Due grandi grazie mi sono state elargite dalla Provvidenza di Dio: il sacerdozio e l'insegnamento! Sì, sono state due grandi grazie e la fonte di continue soddisfazioni.
Come sacerdote di Cristo ho cercato di sostenere i credenti soprattutto nella loro fede e di “far fare bella figura a Dio”. E' stato questo secondo proposito un grossolano atto di presunzione, lo sento, ma probabilmente farei ancora così.
Come insegnante ho voluto il bene dei miei alunni, la loro personale riuscita, come studenti e come persone. Ma devo molto anche a loro: incontrarmi con loro, ogni giorno, è stata una continua festa per me. Per il lavoro svolto al Collegio Arcivescovile di Trento, come direttore e preside, sono profondamente riconoscente ai bravi e generosi colleghi, sacerdoti e laici, che mi hanno sostenuto nel ministero scolastico.
In questa giornata, pensando al tramonto della vita che s'avvicina, più che grossi rimproveri di non essere stato migliore come sacerdote e come insegnante, avverto il rimpianto di non “aver amato” di più, di non essere stato più generoso nei miei doveri verso Dio e verso il prossimo.
Tuttavia il rimpianto del bene non compiuto mi richiama spesso il pensiero della misericordia di Dio, alla quale affido tutto me stesso, nella debolezza del mio cuore e della mia mente. A Dio Padre alzo in questo momento le mani vuote, come un mendicante che non teme un rifiuto. Non ha chiamato alle sue nozze “i poveri, gli storpi, i ciechi e gli zoppi”? Tra costoro ci sono di certo.
Se morissi ora, non lascio che poche persone che possano rattristarsi per me. A loro esprimo un fervidissimo grazie per il bene che mi hanno voluto. A loro dico d'avere coraggio di camminare ancora nella serenità della cristiana rassegnazione, di guardare avanti, verso l'Alto, verso il Cristo Risorto, nel cui paradiso le nostre famiglie si vanno ricomponendo.
Alle buone popolazioni di Vigo e Dasindo l'espressione del mio affetto riconoscente, un augurio di bene e l'invito a non dimenticare gli esempi d'onestà e di fede dei loro vecchi. In Cielo incontrerò tanti loro familiari e parlerò loro di voi e delle opere buone che compite. Che il suono delle campane, di Vigo e Dasindo, entri quotidianamente in ogni casa e in ogni cuore!

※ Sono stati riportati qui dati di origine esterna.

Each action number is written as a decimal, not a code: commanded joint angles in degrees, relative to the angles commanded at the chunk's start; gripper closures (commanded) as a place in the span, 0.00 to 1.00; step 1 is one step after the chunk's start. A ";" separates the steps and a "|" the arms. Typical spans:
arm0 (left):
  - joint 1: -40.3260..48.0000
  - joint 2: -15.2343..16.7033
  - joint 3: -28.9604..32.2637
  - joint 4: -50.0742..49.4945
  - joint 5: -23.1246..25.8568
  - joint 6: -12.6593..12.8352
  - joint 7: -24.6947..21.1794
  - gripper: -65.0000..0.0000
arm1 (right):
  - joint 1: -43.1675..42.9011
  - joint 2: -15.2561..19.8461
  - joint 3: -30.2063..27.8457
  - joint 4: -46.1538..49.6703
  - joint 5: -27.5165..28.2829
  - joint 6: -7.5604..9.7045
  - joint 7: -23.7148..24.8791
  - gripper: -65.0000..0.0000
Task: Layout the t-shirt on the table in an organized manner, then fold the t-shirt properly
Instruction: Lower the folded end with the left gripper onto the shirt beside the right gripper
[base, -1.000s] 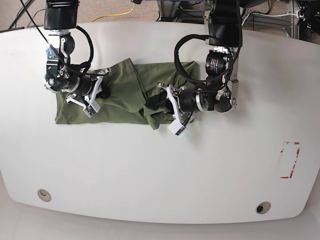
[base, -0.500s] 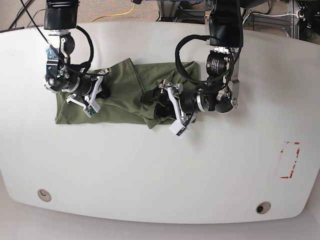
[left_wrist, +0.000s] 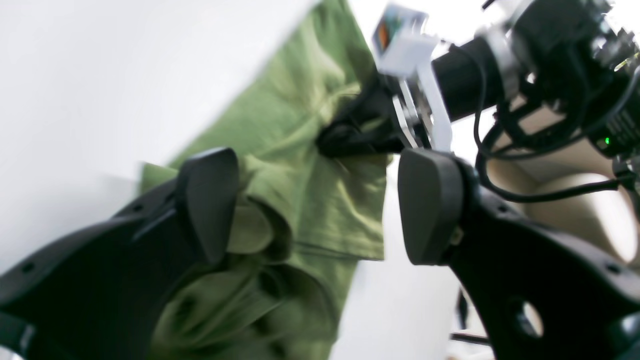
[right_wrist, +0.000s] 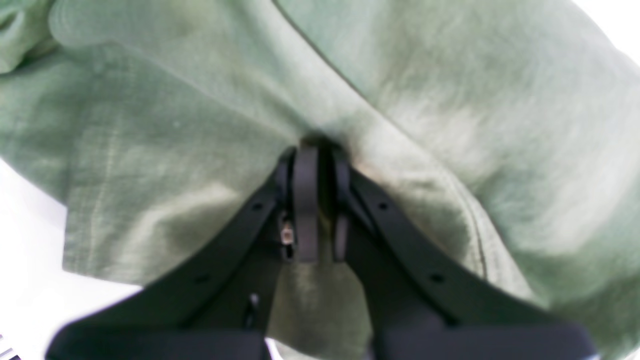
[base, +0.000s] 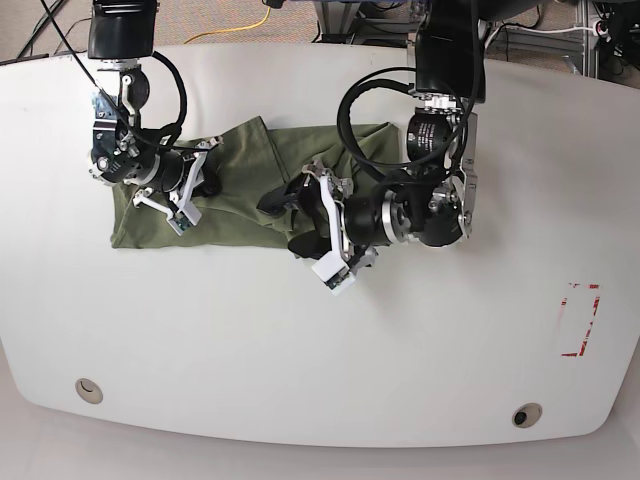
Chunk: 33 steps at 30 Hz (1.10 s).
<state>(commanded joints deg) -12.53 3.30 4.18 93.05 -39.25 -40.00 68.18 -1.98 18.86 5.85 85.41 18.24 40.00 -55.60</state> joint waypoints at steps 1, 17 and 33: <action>0.00 -1.14 -0.70 0.44 1.23 0.00 -0.18 0.36 | 0.00 0.00 0.09 0.00 0.00 0.00 -0.26 0.94; 7.65 -10.11 -1.41 2.81 18.64 0.00 -14.42 0.96 | 0.00 -0.88 0.09 0.00 0.00 0.00 -0.35 0.94; 8.00 -1.32 4.22 -2.02 24.88 0.00 -15.82 0.96 | 0.09 -1.05 -0.26 0.00 0.00 0.00 -0.35 0.94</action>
<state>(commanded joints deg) -4.53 1.98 8.40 91.03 -14.37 -40.00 52.35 -1.89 17.80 5.58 85.41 18.24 40.00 -55.96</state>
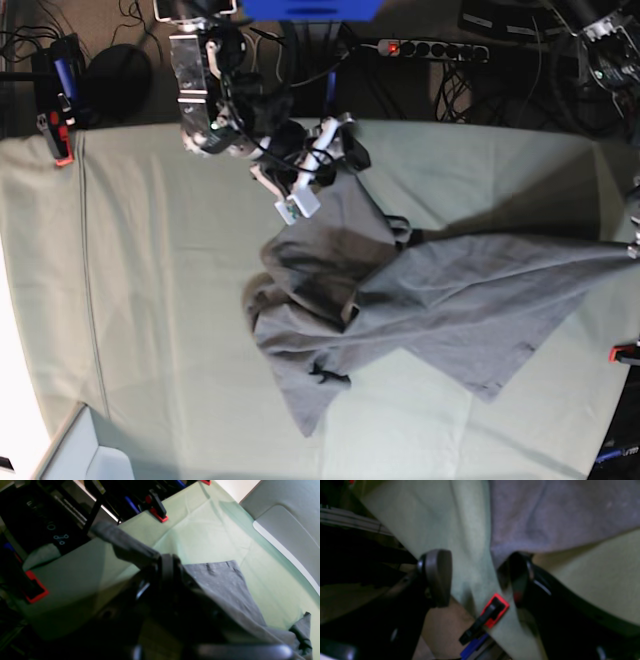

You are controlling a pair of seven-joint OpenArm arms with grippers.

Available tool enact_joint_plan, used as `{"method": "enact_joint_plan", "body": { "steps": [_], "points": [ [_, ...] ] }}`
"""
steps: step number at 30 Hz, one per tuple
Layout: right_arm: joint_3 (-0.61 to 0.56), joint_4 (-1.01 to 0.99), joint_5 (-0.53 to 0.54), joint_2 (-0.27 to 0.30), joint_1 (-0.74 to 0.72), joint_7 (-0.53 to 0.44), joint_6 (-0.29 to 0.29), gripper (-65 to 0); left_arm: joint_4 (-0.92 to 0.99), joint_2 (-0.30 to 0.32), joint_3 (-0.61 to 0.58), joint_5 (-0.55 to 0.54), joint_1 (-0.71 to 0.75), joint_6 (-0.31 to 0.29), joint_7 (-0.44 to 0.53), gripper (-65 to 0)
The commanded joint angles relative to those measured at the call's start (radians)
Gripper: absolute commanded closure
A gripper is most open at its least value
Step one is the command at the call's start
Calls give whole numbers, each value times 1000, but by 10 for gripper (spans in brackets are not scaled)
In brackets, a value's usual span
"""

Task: Layout the t-shirt on the table in an organized manner, then fold the t-shirt properly
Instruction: 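Grasp a shirt corner with the right gripper and lift it, then pull the lifted shirt edge back with the right gripper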

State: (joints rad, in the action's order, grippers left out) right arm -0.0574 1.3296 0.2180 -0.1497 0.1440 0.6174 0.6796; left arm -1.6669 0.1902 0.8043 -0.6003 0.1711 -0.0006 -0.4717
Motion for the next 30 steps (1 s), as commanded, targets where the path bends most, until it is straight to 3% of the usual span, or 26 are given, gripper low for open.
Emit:
{"method": "enact_joint_plan", "body": {
  "steps": [1, 7, 12, 16, 20, 25, 30],
  "points": [
    [0, 11, 24, -7, -24, -23, 19, -370, -17, 18, 5, -4, -5, -5, 26, -2],
    [-2, -38, 24, -7, -56, -23, 19, -339, -17, 18, 5, -4, -5, -5, 26, -2],
    [-2, -109, 24, -7, -82, -23, 19, -186, -17, 18, 5, -4, -5, -5, 26, -2],
    [0, -97, 24, -7, -83, -23, 19, 0, -17, 18, 5, -7, -5, -5, 26, -2],
    [1, 74, 24, 6, -51, -15, 19, 0, -31, 18, -1, -11, -6, -5, 26, -2],
    [12, 405, 24, 92, 7, -15, 19, 0, -75, 16, -24, -11, -15, -5, 20, -2],
    [155, 652, 24, 109, 44, -14, 19, 0, -78, 16, -98, -7, -8, -5, 24, -2]
  ]
}}
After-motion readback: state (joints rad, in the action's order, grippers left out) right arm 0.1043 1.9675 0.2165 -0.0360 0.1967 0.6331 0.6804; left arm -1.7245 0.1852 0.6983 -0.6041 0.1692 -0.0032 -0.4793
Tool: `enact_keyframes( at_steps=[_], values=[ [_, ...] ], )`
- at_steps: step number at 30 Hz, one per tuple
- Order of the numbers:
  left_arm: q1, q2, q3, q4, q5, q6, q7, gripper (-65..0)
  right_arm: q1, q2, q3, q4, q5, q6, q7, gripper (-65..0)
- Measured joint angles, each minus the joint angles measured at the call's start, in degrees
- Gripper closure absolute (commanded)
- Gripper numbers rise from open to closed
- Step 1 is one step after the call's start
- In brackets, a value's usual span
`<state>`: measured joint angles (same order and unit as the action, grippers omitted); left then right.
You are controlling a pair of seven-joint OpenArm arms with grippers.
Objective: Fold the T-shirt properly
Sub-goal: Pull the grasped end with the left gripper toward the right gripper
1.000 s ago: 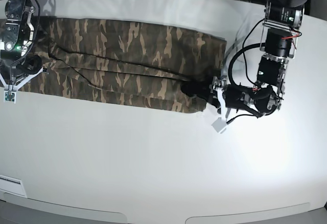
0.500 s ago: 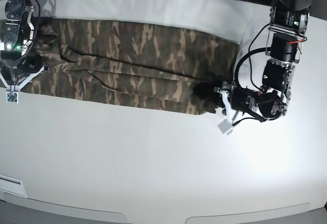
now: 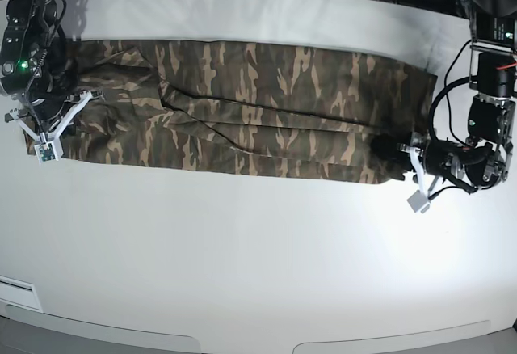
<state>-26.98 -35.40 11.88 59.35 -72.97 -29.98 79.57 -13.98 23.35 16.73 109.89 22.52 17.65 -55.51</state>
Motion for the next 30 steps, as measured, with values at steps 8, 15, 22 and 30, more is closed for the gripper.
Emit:
enact_keyframes(
  at_steps=[8,15,22,30],
  values=[
    [0.2,-0.5,-2.4,-0.1,-10.8,-2.2,0.6,0.0,0.1,-2.2,0.3,-11.5,1.7,3.8,4.8,0.0],
    [0.0,0.5,-3.7,-0.1,-10.6,-3.0,0.4,0.0,0.7,-3.7,0.6,-14.0,1.6,3.6,6.7,0.0],
    [0.5,2.1,-3.7,-0.1,-10.6,-3.0,0.4,0.0,0.7,-3.7,0.7,-14.0,3.2,3.3,6.2,0.0],
    [0.5,10.8,-3.7,-0.2,-10.6,-3.0,0.6,0.0,0.7,-3.7,0.8,-14.0,4.1,4.1,6.2,0.0]
  ],
)
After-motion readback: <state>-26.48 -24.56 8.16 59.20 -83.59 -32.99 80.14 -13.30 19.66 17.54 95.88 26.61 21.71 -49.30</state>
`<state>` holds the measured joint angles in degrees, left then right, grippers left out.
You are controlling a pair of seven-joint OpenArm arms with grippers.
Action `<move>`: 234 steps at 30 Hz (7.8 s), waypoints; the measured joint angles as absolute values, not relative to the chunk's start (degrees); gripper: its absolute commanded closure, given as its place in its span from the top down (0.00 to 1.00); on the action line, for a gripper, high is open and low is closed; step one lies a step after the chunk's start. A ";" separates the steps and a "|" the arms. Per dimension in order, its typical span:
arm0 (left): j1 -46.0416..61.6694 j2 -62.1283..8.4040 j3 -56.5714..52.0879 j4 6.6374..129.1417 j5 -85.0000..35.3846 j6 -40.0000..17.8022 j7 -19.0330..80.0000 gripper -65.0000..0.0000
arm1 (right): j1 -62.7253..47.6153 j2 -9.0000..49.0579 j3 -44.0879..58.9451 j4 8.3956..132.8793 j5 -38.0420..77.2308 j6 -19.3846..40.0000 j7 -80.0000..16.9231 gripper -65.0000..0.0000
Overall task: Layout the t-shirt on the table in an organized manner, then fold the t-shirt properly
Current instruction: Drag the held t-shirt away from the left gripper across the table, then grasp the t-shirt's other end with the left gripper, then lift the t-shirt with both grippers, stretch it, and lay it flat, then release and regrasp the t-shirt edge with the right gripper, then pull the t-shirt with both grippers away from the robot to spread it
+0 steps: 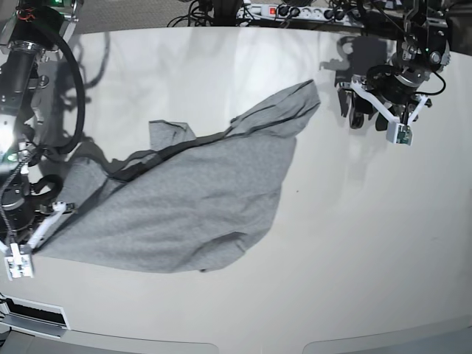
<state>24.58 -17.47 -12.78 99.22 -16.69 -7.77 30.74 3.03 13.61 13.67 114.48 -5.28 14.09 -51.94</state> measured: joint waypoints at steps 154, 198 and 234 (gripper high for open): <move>-3.64 -51.33 -0.01 86.11 -49.06 -37.71 55.92 0.00 | -3.36 27.46 5.82 98.06 31.00 37.71 -48.71 0.67; -3.51 -51.09 -0.01 86.11 -49.23 -37.52 56.36 0.00 | -14.39 14.68 6.85 89.52 39.35 28.32 -54.92 0.68; -3.53 -51.03 -0.01 86.11 -49.28 -37.85 56.55 0.00 | -10.22 18.26 6.94 96.95 59.00 39.68 -73.82 0.00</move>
<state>-3.53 -51.03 -0.01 86.11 -49.28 -37.85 56.55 -10.22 18.26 6.94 96.95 59.00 39.68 -73.82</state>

Un saluto affettuoso vada anche alle Compagnie dei Bersaglieri Tirolesi (Tiroler Schützen), per la loro pubblica coraggiosa testimonianza di fede in Dio, di devozione alla famiglia e d'amore alla patria locale.
Chi volesse ricordarmi fin da ora abbia con una preghiera il mio fervido grazie! Ho già dette delle Sante Messe con quest'intenzione!
Ad alcune persone giunga anche la supplica di volermi concedere il perdono se sono stato per loro di cattivo esempio. Ad altre, ho perdonato di cuore.
Gesù, Giuseppe e Maria, spiri con voi l'anima mia! E tu, Padre Santo e misericordioso, che perdoni ed ami, accogli la mia vita, la mia povera vita di sacerdote: poteva essere migliore, ti porta ben poco, ha solo una gran fiducia nella tua paterna misericordia! Nelle tue mani, o Padre, affido la mia vita!”.